2. Establishment of content determination project: According to the physical and chemical properties of the tested components, a simple and reproducible content determination method was studied and established by TLC scanning, UV spectrophotometry and HPLC. According to the content determination results of 10 batch of formula granules, the content limit is established.

For example, it is stipulated that the berberine content in Huanglian formula granules shall not be less than 15% based on berberine hydrochloride. The content of paeoniflorin in stir-fried Radix Paeoniae Alba formula granules shall not be less than 3.0%. Puerarin in Radix Puerariae formula granules shall not be less than 65438 00%. The content of gardenoside in gardenia formula granules shall not be less than 65438 00%.

Fourth, pharmacological and pharmacodynamic research.

Select Shengmai Decoction, Jiawei Shenghua Decoction, Gegen Qinlian Decoction, Huoxiang Zhengqi Powder, etc. 10, and compare the pharmacodynamics of co-decocting and sub-decocting by Institute of Traditional Chinese Medicine, Nanjing University of Traditional Chinese Medicine and China Pharmaceutical University.

Both the decoction of Shengmaiyin and the decoction of Shengmaiyin have anti-arrhythmic effects in mice induced by aconitine, and there is no difference in efficacy. All of them have anti-hemorrhagic shock effect in rats, and there is no difference in efficacy.

Jiawei Shenghua Decoction can promote uterine contraction alone or in combination. All of them have obvious hemostatic effect, and the combined decoction is better than the separate decoction.

The results of pharmacodynamics research show that all the prescriptions have obvious curative effects by single decoction or combined decoction. The pharmacodynamics of the two drugs are similar, and there is no obvious difference. In some pharmacodynamic indexes, the curative effect of formula granules is better than that of decoction pieces.
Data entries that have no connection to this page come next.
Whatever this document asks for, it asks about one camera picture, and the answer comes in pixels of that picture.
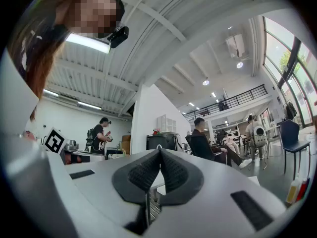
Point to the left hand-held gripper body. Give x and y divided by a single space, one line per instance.
55 140

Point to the black head-worn camera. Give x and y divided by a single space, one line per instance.
119 36

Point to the long ceiling tube light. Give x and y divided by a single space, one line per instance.
50 93
88 43
89 105

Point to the person's navy top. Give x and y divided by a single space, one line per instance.
60 31

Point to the black balcony railing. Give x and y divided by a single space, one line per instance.
230 102

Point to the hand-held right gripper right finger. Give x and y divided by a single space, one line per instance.
183 182

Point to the round ceiling lamp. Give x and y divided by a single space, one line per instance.
239 65
206 82

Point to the cardboard box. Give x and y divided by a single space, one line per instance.
126 142

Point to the large window wall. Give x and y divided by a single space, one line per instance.
287 58

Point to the dark blue chair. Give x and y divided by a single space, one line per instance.
291 134

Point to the white ceiling air conditioner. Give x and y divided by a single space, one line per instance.
235 45

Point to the yellow squeeze bottle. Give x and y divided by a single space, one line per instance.
293 191

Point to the black cabinet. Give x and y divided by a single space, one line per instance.
158 142

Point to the dark coat on rack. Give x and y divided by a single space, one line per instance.
291 110

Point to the person's head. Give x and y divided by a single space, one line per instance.
96 11

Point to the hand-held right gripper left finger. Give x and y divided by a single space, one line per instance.
135 182

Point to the red flower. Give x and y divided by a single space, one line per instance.
156 131

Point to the white cube shelf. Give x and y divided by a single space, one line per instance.
166 124

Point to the person's left forearm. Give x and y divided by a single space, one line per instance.
28 135

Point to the red squeeze bottle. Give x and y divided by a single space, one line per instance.
302 189

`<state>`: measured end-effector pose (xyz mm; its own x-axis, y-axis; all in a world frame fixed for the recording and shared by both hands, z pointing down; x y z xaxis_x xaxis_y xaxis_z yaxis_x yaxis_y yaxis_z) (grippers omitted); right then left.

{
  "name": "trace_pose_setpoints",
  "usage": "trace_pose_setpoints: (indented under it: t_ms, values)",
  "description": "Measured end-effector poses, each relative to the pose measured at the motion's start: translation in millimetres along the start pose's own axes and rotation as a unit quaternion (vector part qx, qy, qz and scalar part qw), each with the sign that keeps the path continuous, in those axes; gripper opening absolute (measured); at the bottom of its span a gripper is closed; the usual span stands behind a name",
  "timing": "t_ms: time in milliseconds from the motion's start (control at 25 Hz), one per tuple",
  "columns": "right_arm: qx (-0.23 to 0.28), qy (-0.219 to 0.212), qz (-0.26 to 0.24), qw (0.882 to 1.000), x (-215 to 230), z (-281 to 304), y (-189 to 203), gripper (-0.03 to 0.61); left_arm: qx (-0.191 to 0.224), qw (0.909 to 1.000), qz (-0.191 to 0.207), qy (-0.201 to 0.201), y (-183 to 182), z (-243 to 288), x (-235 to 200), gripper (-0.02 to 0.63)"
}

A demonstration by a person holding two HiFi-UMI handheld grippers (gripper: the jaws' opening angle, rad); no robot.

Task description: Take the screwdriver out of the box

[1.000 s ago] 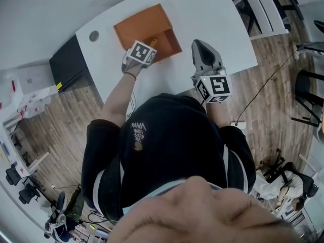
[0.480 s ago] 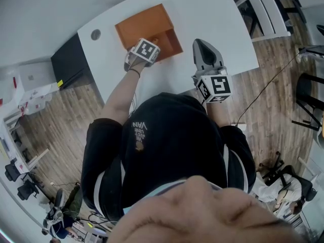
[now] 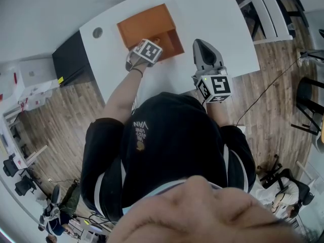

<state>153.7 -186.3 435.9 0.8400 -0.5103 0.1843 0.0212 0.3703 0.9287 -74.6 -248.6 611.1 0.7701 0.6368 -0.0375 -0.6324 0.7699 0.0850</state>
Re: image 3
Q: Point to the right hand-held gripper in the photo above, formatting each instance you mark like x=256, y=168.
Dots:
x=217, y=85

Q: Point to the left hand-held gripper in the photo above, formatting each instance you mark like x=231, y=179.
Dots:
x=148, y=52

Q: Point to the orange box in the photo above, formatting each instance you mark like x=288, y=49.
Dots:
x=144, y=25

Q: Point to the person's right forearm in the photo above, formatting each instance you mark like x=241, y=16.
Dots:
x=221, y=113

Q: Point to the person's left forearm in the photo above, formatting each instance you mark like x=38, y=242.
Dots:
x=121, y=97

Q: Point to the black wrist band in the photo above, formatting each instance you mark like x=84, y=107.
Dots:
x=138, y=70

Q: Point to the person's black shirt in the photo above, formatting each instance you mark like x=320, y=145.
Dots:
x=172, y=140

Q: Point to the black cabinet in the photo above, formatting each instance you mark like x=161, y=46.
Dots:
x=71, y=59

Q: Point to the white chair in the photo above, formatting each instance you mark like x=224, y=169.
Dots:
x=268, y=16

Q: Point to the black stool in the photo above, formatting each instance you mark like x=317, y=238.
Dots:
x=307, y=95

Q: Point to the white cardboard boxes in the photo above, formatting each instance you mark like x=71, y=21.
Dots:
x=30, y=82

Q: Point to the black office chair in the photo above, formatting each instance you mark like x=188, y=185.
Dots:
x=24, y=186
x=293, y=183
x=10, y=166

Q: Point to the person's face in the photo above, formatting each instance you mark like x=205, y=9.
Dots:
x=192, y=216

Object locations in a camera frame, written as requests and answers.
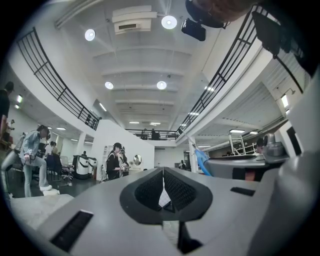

Clinical study on verb (abbreviation of verb)

10 prescriptions with clear clinical efficacy and objective test indicators were screened out. Choose a hospital with clinical research qualifications for new drugs. The clinical laboratory of Nanjing University of Traditional Chinese Medicine (the clinical pharmacology research base of new drugs of the Ministry of Health) conducted a comparative study on the clinical efficacy of separate decoction and combined decoction. The results show that both the separate decoction and the combined decoction have obvious curative effects, among which two prescriptions are better than the combined decoction, and the other eight prescriptions have no obvious difference, so the clinical prescription application is feasible.